The CFI report, available as a PDF download here, makes a fairly persuasive case that the Baylor reports are cherry picking data to exaggerate the extent of religious belief in the United States and diminish the growing level of skepticism about the existence of God (though that does not necessarily, unfortunately, lead to atheism per se).

Baylor outsources it polling to Gallup, which has long been asking Americans about their religious beliefs, the core of the CFI argument is that there is a lot of Gallup data that directly contradicts the Baylor claims. Essentially, the report alleges that Baylor is classifying a lot of people who do not believe in God or are agnostics as religious.
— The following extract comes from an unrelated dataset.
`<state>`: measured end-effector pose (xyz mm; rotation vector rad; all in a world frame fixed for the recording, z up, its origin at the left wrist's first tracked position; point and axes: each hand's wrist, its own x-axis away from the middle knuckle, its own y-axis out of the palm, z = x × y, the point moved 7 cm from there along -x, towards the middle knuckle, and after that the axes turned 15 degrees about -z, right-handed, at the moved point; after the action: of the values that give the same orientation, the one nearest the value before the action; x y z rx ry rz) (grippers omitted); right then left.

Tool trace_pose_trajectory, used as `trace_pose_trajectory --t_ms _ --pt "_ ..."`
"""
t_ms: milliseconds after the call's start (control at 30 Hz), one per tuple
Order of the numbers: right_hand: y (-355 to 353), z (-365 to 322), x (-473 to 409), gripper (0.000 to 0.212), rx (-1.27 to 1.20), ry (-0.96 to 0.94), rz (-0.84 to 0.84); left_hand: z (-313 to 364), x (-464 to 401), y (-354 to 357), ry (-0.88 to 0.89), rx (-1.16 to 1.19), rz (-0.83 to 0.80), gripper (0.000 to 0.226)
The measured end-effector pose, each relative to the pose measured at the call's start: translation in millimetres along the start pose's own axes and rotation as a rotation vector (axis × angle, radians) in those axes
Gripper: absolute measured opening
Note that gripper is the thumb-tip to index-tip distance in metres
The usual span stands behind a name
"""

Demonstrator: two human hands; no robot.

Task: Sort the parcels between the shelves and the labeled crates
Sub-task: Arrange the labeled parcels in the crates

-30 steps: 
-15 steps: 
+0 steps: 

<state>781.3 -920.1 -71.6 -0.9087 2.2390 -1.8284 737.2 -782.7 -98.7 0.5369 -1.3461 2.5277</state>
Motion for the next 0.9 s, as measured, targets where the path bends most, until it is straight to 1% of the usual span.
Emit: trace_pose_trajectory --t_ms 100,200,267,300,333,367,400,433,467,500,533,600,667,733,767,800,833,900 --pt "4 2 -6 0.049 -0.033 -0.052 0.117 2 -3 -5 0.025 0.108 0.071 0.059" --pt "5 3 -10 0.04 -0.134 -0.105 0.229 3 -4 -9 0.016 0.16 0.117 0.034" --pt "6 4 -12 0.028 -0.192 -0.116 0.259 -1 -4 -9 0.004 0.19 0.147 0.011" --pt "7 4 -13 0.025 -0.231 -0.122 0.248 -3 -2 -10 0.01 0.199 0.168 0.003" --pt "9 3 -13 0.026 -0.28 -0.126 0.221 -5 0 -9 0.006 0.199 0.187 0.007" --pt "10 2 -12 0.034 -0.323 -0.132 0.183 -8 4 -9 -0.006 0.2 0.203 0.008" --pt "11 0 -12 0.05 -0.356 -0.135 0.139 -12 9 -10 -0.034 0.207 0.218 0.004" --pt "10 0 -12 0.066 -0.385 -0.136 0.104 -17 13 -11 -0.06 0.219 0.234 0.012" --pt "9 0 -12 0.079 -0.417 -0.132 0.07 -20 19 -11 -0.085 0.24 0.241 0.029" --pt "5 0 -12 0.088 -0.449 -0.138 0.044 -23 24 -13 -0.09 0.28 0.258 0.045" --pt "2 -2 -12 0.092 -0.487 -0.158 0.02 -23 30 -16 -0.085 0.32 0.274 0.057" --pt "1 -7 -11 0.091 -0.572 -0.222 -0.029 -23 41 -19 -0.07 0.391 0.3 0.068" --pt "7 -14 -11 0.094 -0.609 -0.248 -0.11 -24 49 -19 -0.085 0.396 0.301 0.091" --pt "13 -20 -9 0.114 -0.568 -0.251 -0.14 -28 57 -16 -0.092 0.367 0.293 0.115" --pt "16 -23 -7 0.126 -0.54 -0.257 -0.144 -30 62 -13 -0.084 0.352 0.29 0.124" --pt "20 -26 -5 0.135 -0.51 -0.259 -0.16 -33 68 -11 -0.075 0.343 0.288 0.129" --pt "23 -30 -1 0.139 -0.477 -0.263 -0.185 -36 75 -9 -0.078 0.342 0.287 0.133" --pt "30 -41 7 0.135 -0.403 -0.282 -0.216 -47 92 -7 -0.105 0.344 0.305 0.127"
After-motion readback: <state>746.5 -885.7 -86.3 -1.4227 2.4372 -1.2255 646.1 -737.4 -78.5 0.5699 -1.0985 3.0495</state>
In the process, a lot of fascinating data about religious belief and skepticism is prevented including this amazing chart based on Gallup polls,

2001 2004 2007
Believe in God 89.70 89.91 86.29
Not Sure About God 6.83 5 7.56
Don’t Believe In God 2.69 4.25 5.84
Don’t Know 0.7 0
Adding the last three together for total atheists and agnostics 9.52 9.95 13.4

As Greg Paul, author of the CFI report argues,

Just last year, more than 13 percent of Americans told Gallup they had significant doubts about the existence of God. This is the highest level of religious skepticism recorded by the organization over six decades. Nor does any recent Gallup survey match the extremely low levels of disbelief in God reported from the 1940s into the 60s. Gallup’s data shows clearly that popular atheism has not held stable over time. On the contrary, unbelief in God was far less prevalent in the mid-twentieth century than it is today. This forces the question: How could the Baylor team be unaware of a large body of findings made by the organization that is its partner in the current survey project?

The entire report  can be downloaded here (PDF) and is well worth reading in its entirety.